Cat-amel Apples (Gluten free, Vegan)
For Halloween (or just because you like cats), why not make these wonderful witchy cat toffee apples!? Cats are a witch’s favourite broomstick companion, and just all round cute furry friend. If you follow me on Instagram you’ll be very familiar with my cats Ziggy and Nova, so I just couldn’t resist these!
These would be great to make with kids, but the caramel gets incredibly hot so you will want an adult handling the saucepan at all times.
Now if you’re looking for soft caramel, this isn’t for you, these are proper Halloween “almost break your teeth” toffee apples. But that’s the way you get the lovely smooth finish with the eerily black toffee.
Tip: if you leave off the whiskers and make the ears bigger, you’d have Bat-amel apples!
If you make my Cat-amel Apples I’d love to see. You can find me on Instagram @the.gfg.
Ingredients
6 Granny Smith apples
360g granulated sugar
150ml water
100g liquid glucose
Few drops black food colouring
6 bamboo skewers
To decorate:
Sugar eyes
Black ready to roll icing
Pink ready to roll icing (or white icing and a little red food colouring)
20g icing sugar
Method
Insert the bamboo skewers into the apples through the core (pushing far enough through that the apple can be held by the stick, but not all the way through) and leave to one side on a sheet of baking paper.
Make the cat ears by rolling out your black ready to roll icing, cutting out 12 triangles and pinching the bottom two corners together a little.
Prepare your cat noses by rolling little balls out of the pink ready to roll icing (these will need to be smaller than you might think).
In a medium saucepan, combine the sugar, water, liquid glucose and black food colouring. Stir over a medium heat until the sugar has completely dissolved.
Turn up the heat and allow the caramel to boil until it reaches 150°C on a candy thermometer (if you don't have a candy thermometer, you're looking for the "hard crack" stage - a little caramel dropped in cold water will form brittle threads that break when bent).
When the caramel is ready (it will be incredibly hot!), turn the heat off and carefully tilt the saucepan to the side.
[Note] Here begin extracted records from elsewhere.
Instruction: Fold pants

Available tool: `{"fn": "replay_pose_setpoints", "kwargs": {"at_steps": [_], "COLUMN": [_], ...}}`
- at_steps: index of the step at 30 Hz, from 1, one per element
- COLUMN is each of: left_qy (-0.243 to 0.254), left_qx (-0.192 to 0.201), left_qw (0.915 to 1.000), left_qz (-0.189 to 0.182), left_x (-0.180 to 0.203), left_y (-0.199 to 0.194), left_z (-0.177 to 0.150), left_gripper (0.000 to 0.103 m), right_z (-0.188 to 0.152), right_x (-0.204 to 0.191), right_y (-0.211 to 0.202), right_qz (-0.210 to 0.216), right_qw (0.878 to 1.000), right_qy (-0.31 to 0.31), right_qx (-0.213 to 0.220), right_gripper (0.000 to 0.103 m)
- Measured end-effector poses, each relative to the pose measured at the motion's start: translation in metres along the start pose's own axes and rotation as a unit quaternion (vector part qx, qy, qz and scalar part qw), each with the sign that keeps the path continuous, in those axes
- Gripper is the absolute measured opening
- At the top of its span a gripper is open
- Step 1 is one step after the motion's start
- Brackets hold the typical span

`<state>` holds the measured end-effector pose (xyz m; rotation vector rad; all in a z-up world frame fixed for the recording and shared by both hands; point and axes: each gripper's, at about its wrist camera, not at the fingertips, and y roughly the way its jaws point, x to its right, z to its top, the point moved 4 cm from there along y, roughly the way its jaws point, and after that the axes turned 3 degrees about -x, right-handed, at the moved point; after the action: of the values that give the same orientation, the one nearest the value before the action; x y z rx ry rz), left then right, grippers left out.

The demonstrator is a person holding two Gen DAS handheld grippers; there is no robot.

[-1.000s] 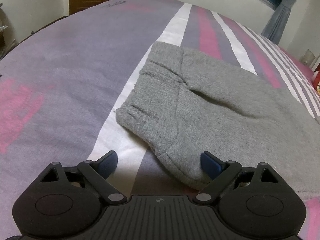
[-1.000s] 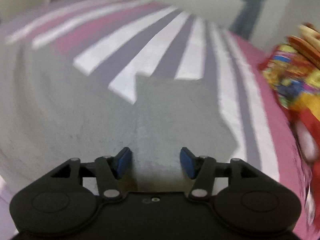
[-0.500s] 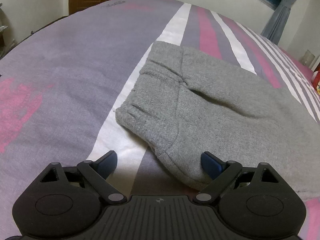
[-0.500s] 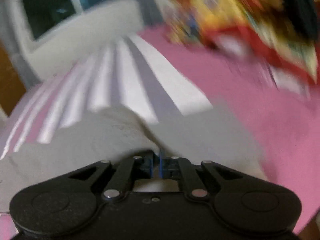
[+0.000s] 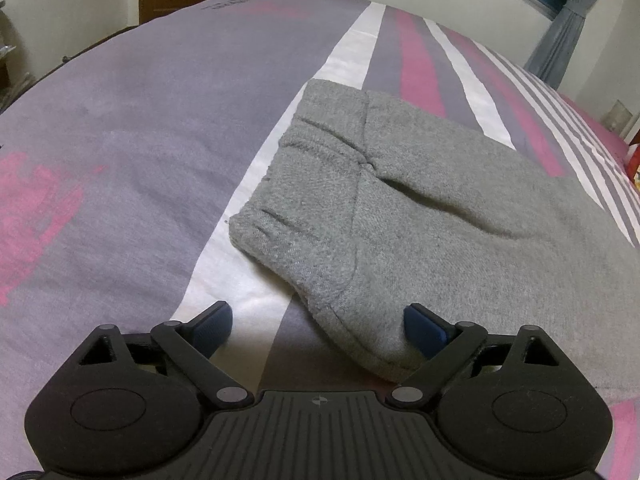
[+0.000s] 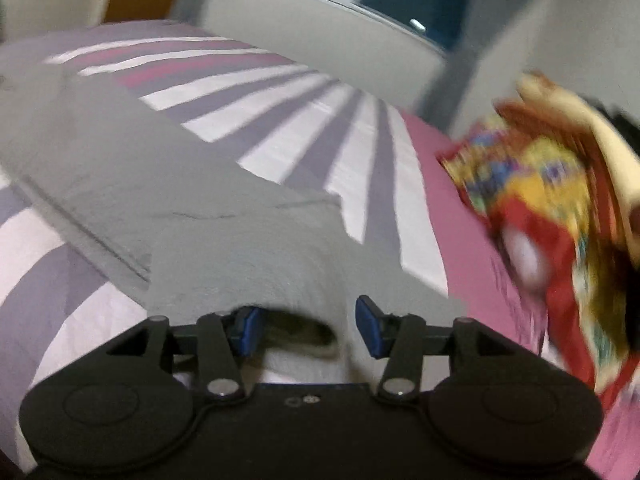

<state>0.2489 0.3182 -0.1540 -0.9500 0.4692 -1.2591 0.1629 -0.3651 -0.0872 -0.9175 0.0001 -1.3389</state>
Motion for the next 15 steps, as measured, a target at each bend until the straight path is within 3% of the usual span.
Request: {"fn": "replay_pose_setpoints", "kwargs": {"at_steps": [2,3,4,6,7,9,11,13,14,15], "left_qy": [0.001,0.001,0.002,0.002,0.002,0.004,0.004,0.005,0.005,0.006], "left_qx": [-0.003,-0.003,-0.003,-0.004,-0.004,-0.004,-0.006,-0.007,-0.009,-0.01], "left_qw": [1.0,1.0,1.0,1.0,1.0,1.0,1.0,1.0,0.9999,0.9999], "left_qz": [0.001,0.001,0.0,0.0,-0.001,-0.001,-0.001,-0.001,0.0,0.0], "left_x": [0.0,0.0,0.0,0.0,0.0,0.0,0.0,0.001,0.001,0.002], "left_y": [0.0,0.0,0.0,0.0,0.0,0.001,0.001,0.001,0.001,0.001], "left_z": [0.0,0.0,0.0,-0.001,-0.001,-0.001,-0.001,0.0,0.001,0.002], "left_gripper": [0.093,0.093,0.093,0.093,0.093,0.093,0.093,0.094,0.094,0.094], "right_z": [0.009,0.015,0.023,0.03,0.029,0.009,-0.033,-0.079,-0.096,-0.107], "right_x": [-0.006,-0.004,0.006,0.034,0.056,0.101,0.137,0.145,0.142,0.139], "right_y": [-0.001,0.0,0.003,-0.002,-0.005,-0.004,0.009,0.038,0.051,0.058], "right_qz": [-0.002,0.006,0.017,0.043,0.054,0.051,0.058,0.077,0.094,0.11], "right_qw": [0.999,0.999,1.0,0.992,0.977,0.928,0.854,0.8,0.777,0.759], "right_qy": [-0.05,-0.05,-0.01,0.119,0.204,0.368,0.516,0.594,0.618,0.639], "right_qx": [0.009,0.013,0.008,0.023,0.033,0.036,0.015,-0.04,-0.067,-0.067], "right_gripper": [0.042,0.019,0.006,0.006,0.006,0.005,0.005,0.005,0.005,0.004]}}
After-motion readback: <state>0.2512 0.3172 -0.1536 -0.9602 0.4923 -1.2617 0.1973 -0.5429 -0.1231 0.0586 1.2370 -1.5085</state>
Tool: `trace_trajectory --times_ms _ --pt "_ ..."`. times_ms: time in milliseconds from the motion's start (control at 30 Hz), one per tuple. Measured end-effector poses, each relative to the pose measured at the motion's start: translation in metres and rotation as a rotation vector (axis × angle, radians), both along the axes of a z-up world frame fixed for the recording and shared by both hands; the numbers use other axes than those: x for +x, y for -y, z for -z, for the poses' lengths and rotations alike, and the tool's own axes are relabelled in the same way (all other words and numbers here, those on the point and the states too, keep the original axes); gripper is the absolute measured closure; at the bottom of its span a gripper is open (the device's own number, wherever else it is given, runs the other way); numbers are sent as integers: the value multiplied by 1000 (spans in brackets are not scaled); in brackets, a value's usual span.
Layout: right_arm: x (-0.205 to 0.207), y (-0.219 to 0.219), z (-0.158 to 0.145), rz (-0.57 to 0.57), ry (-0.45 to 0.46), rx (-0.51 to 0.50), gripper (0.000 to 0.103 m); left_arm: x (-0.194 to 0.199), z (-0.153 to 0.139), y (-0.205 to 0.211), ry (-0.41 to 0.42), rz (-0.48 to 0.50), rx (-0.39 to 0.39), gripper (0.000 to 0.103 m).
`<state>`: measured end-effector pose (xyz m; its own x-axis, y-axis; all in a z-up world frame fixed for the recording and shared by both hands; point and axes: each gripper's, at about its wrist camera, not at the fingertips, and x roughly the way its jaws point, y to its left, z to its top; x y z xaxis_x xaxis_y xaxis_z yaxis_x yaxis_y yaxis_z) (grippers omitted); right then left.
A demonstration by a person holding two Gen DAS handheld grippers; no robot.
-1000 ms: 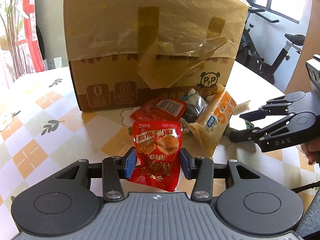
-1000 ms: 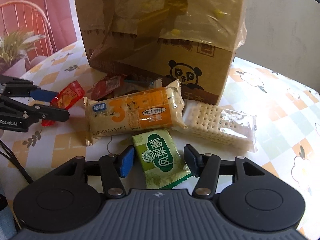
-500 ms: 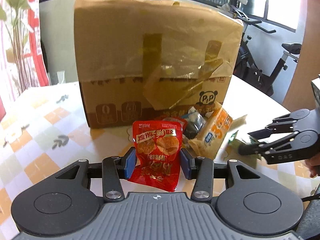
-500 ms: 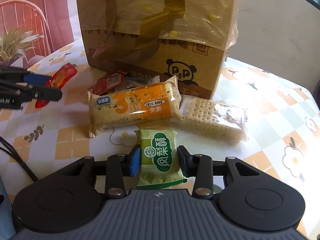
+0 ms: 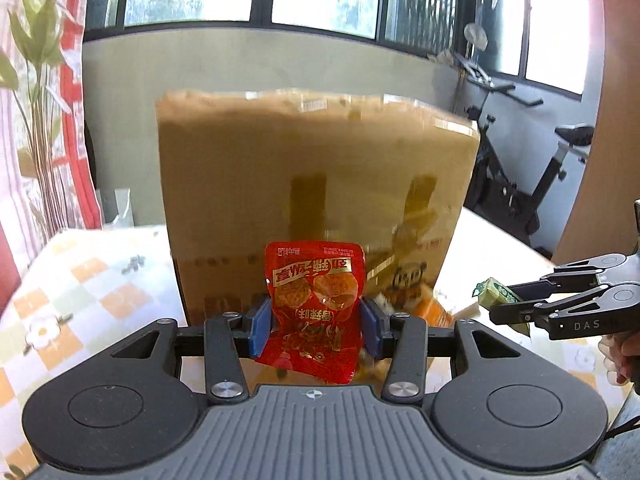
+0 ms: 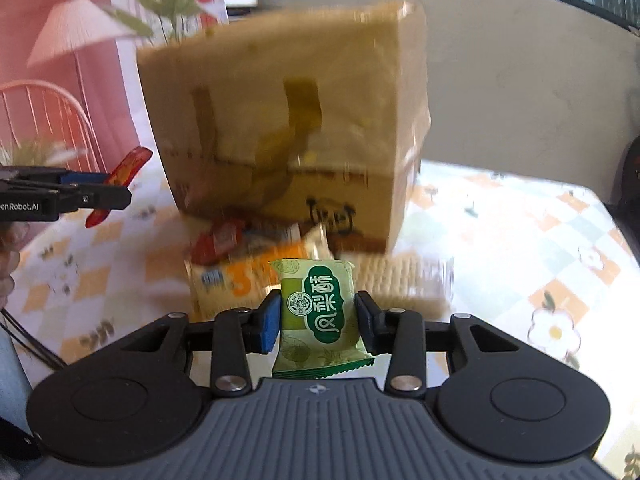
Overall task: Organize snacks
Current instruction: 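Lift both packets over the box and open both tools to drop them, then move both tools back down toward the remaining snacks on the table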
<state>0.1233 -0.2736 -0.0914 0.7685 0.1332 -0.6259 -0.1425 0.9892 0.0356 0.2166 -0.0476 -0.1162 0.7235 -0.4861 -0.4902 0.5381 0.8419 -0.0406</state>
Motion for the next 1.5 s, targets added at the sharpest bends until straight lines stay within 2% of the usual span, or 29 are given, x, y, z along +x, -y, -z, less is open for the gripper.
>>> trace_trajectory --times_ms 267,367,433,567,633,800,900,967,1033,1100,1267,1500 --pt "8 2 -52 -17 129 15 62 11 -36 2 72 1 -42 54" --pt "16 3 -80 -27 199 27 62 23 -53 5 111 7 -57 54" --pt "26 3 -96 -35 241 28 62 34 -68 7 135 3 -80 54" --pt "63 -6 -124 -40 302 -38 62 63 -96 18 188 -17 -107 54" --pt "83 -7 -132 -34 311 -45 62 80 -103 26 179 -22 -114 53" --pt "138 -15 -124 8 257 -60 62 118 -102 52 136 -53 -88 53" --pt "158 -15 -112 64 210 -50 61 128 -94 60 104 -81 -98 50" --pt "164 -14 -106 93 184 -31 60 131 -91 66 88 -100 -70 48" --pt "159 -12 -105 102 192 -13 58 131 -90 71 84 -116 -29 41" --pt "151 -11 -106 99 196 -7 52 127 -90 66 92 -113 -34 36" --pt "122 -4 -110 104 230 8 52 111 -95 41 97 -118 -64 35" --pt "72 -3 -104 83 274 6 51 82 -94 14 122 -81 -51 35"
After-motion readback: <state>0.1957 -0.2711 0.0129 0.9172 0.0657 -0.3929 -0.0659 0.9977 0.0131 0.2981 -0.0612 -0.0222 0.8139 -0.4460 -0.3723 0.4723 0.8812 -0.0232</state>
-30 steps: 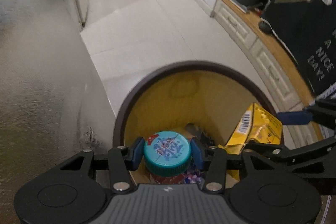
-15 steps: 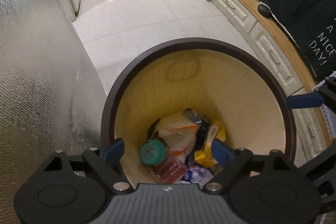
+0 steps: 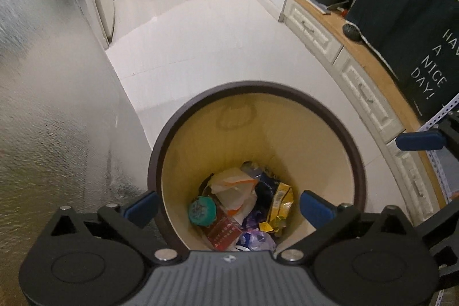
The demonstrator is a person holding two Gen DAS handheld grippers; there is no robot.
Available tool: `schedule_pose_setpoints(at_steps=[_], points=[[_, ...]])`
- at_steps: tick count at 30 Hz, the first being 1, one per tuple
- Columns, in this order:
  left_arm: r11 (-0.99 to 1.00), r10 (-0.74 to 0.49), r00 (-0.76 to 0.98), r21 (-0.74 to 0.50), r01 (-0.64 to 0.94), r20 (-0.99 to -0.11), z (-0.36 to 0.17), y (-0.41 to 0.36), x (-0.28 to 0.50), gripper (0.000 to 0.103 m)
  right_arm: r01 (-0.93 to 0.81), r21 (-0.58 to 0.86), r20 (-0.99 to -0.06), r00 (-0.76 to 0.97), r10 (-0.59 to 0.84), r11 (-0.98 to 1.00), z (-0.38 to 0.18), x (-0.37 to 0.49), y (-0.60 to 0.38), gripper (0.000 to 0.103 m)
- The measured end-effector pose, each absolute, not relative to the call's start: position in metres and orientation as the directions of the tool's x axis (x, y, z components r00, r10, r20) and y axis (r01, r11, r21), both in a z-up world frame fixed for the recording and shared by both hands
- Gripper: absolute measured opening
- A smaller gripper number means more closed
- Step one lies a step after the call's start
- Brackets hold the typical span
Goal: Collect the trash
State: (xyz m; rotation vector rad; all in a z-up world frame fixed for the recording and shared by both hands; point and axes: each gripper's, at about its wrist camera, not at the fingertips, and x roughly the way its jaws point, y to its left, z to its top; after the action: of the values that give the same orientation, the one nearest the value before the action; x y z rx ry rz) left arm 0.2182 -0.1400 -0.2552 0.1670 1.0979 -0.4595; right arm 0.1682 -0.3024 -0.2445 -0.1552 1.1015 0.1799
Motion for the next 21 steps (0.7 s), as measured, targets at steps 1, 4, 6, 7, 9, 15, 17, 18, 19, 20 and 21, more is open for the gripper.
schedule_pose_setpoints(at_steps=[1, 4, 6, 7, 9, 15, 17, 18, 19, 20, 21], points=[[0.894, -0.282, 0.382, -0.096, 0.438, -0.88, -0.249, -0.139, 0.215, 0.103, -0.216, -0.037, -0.89, 0.451, 0.066, 0.976, -0.239, 0.165, -0.303, 0.103], [0.893, -0.301, 0.409, -0.105, 0.437, -0.862, -0.228, -0.135, 0.203, 0.103, -0.191, -0.047, -0.868, 0.494, 0.054, 0.98, -0.22, 0.154, -0.307, 0.103], [0.898, -0.297, 0.438, -0.093, 0.429, -0.848, -0.214, -0.132, 0.193, 0.103, -0.153, -0.039, -0.852, 0.521, 0.047, 0.987, -0.206, 0.147, -0.312, 0.103], [0.901, -0.296, 0.455, -0.087, 0.425, -0.84, -0.207, -0.131, 0.188, 0.103, -0.146, -0.034, -0.847, 0.529, 0.049, 0.989, -0.199, 0.143, -0.313, 0.103], [0.901, -0.3, 0.49, -0.075, 0.427, -0.819, -0.189, -0.127, 0.177, 0.103, -0.141, -0.025, -0.828, 0.557, 0.059, 0.99, -0.188, 0.133, -0.315, 0.103], [0.901, -0.314, 0.566, -0.05, 0.432, -0.762, -0.148, -0.115, 0.148, 0.103, -0.124, -0.003, -0.772, 0.631, 0.077, 0.992, -0.15, 0.103, -0.313, 0.103], [0.904, -0.313, 0.59, -0.044, 0.424, -0.745, -0.136, -0.109, 0.137, 0.103, -0.117, 0.008, -0.751, 0.655, 0.083, 0.993, -0.137, 0.093, -0.311, 0.103], [0.908, -0.308, 0.599, -0.039, 0.417, -0.739, -0.131, -0.107, 0.134, 0.103, -0.111, 0.011, -0.741, 0.666, 0.083, 0.994, -0.131, 0.087, -0.311, 0.103], [0.914, -0.299, 0.612, -0.036, 0.404, -0.732, -0.126, -0.103, 0.129, 0.103, -0.102, 0.013, -0.733, 0.676, 0.079, 0.995, -0.125, 0.082, -0.309, 0.103], [0.919, -0.294, 0.623, -0.037, 0.392, -0.725, -0.122, -0.101, 0.124, 0.103, -0.092, 0.015, -0.726, 0.684, 0.074, 0.996, -0.119, 0.079, -0.309, 0.103], [0.923, -0.295, 0.631, -0.043, 0.383, -0.718, -0.116, -0.098, 0.12, 0.103, -0.081, 0.017, -0.719, 0.691, 0.068, 0.997, -0.114, 0.075, -0.308, 0.103]])
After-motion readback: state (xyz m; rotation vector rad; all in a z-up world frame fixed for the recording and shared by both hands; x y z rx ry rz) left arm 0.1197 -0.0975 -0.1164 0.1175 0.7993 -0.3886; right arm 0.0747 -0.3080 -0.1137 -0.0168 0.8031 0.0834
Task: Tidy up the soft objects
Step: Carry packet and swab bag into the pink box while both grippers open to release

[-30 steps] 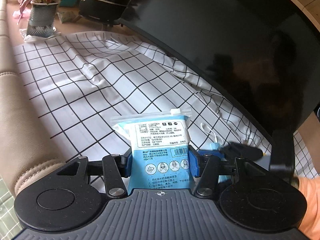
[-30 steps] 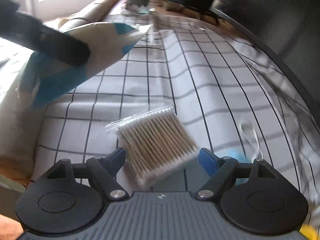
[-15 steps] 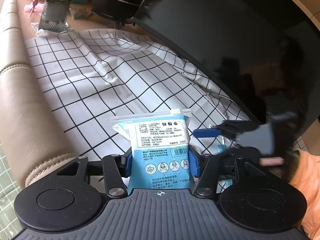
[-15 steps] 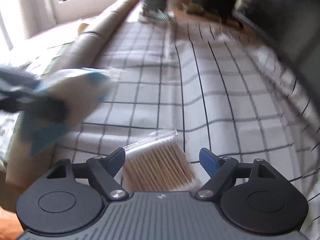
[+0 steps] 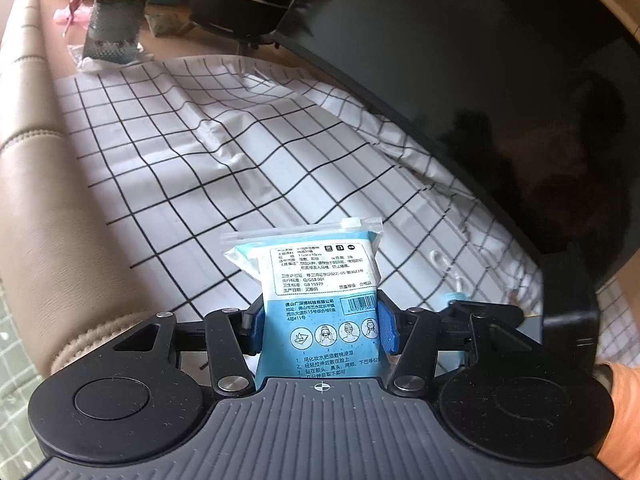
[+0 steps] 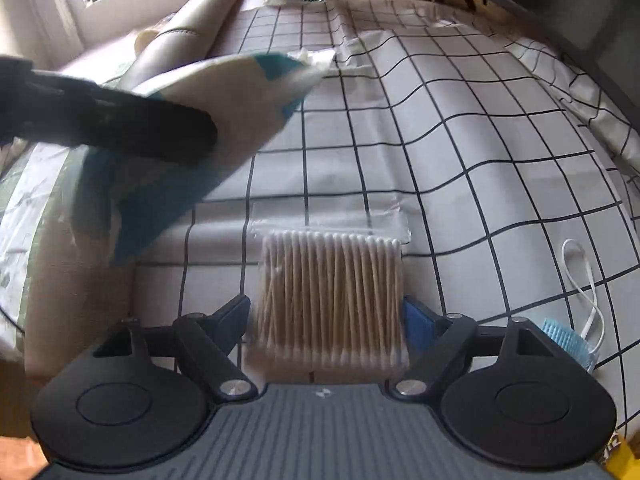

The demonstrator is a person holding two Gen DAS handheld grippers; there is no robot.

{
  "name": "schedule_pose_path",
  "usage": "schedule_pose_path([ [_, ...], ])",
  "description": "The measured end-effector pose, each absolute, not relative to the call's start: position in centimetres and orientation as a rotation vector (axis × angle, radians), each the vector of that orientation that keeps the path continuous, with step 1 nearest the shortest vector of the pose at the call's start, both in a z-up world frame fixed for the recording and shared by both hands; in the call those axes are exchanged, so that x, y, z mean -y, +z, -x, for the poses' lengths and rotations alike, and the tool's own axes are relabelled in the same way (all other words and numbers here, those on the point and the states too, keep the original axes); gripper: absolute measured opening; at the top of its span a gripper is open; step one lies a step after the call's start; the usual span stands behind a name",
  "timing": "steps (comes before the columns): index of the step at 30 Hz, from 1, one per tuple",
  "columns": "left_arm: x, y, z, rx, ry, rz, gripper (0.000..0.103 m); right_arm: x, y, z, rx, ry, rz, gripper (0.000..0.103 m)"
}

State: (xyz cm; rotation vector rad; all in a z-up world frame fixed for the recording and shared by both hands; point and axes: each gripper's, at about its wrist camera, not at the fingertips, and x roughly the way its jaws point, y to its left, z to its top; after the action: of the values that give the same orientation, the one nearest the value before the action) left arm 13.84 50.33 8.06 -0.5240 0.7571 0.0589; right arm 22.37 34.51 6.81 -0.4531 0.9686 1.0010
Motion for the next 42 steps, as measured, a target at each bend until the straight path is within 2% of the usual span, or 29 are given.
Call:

Holding an apple by the skewer, coat in the caramel. You may need to lift the apples up over the saucepan to drip off the excess and roll a few times to ensure an even coating. If the caramel gets too hard you may need to turn the heat back on for a few seconds.
Place the apples back onto the baking paper.
To stick the eyes, ears and nose to the cat-amel apples, dip a stick/skewer into the caramel and use this as adhesive. Be very careful here.
For the whiskers, add just a few drops of water to the icing sugar to make a thick icing, and pipe the whiskers on using a piping bag with a very small hole cut into the end.